*** Opening Source data ***

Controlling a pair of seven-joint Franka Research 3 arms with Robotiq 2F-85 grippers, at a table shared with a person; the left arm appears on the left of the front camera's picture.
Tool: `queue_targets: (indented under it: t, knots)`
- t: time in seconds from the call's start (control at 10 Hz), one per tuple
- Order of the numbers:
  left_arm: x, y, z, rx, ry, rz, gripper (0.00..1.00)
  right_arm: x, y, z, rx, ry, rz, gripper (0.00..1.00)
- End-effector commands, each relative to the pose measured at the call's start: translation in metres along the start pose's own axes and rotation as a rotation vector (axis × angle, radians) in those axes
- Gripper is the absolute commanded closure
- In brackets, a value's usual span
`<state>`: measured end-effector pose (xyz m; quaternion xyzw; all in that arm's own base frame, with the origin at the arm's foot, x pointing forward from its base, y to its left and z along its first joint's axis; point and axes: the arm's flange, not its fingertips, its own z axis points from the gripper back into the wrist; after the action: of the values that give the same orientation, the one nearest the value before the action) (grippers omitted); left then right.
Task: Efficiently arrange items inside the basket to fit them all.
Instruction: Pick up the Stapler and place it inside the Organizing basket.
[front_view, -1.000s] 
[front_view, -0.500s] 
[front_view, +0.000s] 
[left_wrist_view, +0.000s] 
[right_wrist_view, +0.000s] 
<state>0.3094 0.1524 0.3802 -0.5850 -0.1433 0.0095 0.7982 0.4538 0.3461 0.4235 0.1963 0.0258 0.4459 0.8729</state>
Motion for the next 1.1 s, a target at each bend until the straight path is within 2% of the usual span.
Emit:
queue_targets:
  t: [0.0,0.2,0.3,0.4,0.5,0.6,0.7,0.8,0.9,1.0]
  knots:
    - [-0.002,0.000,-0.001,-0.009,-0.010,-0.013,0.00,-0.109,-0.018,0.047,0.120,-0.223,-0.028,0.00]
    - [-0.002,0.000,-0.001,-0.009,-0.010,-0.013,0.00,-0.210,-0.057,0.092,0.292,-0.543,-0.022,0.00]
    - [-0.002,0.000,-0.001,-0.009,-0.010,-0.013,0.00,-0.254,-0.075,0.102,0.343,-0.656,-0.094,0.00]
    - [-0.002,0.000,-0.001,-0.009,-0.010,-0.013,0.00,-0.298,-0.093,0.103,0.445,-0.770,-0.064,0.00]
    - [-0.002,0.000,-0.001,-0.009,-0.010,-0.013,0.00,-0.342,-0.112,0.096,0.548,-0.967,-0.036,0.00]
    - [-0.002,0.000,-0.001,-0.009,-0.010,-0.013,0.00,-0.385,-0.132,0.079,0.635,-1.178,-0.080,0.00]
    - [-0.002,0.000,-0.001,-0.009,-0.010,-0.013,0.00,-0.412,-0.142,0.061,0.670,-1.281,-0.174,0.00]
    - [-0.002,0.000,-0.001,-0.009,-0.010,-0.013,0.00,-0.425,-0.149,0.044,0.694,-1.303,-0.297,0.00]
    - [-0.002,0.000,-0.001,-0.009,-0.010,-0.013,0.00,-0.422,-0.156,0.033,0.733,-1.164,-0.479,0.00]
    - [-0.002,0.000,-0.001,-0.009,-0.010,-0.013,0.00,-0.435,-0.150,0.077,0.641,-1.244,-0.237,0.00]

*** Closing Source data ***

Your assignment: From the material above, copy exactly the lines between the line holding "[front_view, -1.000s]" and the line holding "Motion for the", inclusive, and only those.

Answer section:
[front_view, -1.000s] 
[front_view, -0.500s] 
[front_view, +0.000s] 
[left_wrist_view, +0.000s] 
[right_wrist_view, +0.000s] 
<state>0.3094 0.1524 0.3802 -0.5850 -0.1433 0.0095 0.7982 0.4538 0.3461 0.4235 0.1963 0.0258 0.4459 0.8729</state>
Motion for the next 1.1 s, a target at each bend until the straight path is within 2% of the usual span.

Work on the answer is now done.